7. Warm Spring Canyon Talc Mines

a) Growth of Talc Mining in the Region

Most modern large-scale mining activity in the Death Valley region has centered around borate and talc, the latter operations being conducted mainly in the southeastern Panamint Range where large deposits of commercial-grade ore have been found. The first major talc bodies to be opened in the region were developed in the Mojave Desert area in the early 1900s; these became the Talc City Mine near Darwin, the Western Mine in southern Inyo County, and the Silver Lake Mine in northern San Bernardino County. Serving as the principal talc sources in California from about 1916 through the mid-1930s, their product was extensively used for paint extenders, cosmetics, and insulators.

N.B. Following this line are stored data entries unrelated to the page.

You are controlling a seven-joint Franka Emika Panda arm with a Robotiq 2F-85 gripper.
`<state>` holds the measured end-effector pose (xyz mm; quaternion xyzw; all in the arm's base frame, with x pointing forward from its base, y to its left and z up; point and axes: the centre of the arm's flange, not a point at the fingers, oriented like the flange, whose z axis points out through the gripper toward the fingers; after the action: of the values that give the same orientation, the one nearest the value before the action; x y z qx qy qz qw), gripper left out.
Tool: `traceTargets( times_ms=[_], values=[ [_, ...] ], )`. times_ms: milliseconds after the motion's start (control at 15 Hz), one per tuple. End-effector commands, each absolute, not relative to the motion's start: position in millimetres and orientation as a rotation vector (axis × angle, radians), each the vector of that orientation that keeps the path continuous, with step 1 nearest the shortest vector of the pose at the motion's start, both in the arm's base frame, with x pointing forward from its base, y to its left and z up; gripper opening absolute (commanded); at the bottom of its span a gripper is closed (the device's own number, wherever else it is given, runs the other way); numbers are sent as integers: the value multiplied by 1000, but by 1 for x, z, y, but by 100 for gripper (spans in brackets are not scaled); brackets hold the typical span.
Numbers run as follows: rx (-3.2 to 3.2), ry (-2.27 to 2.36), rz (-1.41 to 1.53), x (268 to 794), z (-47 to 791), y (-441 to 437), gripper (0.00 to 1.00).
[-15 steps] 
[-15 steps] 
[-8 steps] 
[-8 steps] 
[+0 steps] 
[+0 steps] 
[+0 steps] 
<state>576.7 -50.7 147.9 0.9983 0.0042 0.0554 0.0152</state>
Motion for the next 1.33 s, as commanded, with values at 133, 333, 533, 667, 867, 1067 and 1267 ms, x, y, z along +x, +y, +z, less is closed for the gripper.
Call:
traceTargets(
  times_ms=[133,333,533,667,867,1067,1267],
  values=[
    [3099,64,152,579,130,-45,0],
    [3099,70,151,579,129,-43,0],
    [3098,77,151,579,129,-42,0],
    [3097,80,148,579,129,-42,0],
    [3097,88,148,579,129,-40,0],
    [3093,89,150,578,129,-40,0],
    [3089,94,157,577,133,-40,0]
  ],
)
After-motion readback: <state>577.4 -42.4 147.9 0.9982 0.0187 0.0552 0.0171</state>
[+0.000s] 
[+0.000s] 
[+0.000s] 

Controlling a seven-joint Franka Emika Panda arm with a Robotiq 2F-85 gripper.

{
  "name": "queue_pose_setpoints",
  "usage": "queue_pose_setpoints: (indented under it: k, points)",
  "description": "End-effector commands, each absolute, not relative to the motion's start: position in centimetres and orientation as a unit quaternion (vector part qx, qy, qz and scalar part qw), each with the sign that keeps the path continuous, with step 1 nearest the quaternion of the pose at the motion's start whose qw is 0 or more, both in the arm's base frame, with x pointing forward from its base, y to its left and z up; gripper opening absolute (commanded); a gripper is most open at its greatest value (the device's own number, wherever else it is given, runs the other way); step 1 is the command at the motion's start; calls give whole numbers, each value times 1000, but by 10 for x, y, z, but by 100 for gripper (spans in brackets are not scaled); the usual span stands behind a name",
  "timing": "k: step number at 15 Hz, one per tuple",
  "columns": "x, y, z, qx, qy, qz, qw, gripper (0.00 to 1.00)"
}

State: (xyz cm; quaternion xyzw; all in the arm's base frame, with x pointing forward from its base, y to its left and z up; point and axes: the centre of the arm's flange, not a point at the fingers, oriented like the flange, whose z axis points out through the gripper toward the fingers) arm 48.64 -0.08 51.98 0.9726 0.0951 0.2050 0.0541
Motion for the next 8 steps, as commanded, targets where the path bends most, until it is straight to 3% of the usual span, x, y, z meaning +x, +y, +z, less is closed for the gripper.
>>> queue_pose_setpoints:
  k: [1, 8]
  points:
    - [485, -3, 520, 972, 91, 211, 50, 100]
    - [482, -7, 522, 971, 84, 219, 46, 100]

From 1933 to 1943 talc became important in the making of wall tile: A higher-grade talc, steatite, also became a major ingredient in the manufacture of the high-frequency electrical insulators used in some types of electronic equipment, and because of threatened shortages, became a critically-needed material for several months during World War II, with rigid restrictions placed on its use for non-strategic purposes. Wartime uses and the expansion of industry and population on the Pacific Coast were spurs to the greater production of talc, which was mainly acquired now from mines in the southern Death Valley-Kingston Range belt. After the war the Talc City, Western, and Silver Lake mines continued as primary domestic sources of talc, while other mines concurrently underwent further development, including the Death Valley, Grantham, Monarch, and Superior mines in the Death Valley region. The postwar building construction boom and resultant higher demands for paint and wall tile imposed a great strain on the talc reserves in California. As some became depleted or as it became too costly to operate small underground mines, fewer companies stayed in production, and more dependence was put on the Death Valley mines for the talc that was now being used in a variety of products: cosmetics, insecticides, roofing, rubber, asphalt filler, paper, and textiles. Preliminary data for California talc production in 1975 indicates that over 90% of the total statewide production that year came from Galena and Warm Spring canyons. [249]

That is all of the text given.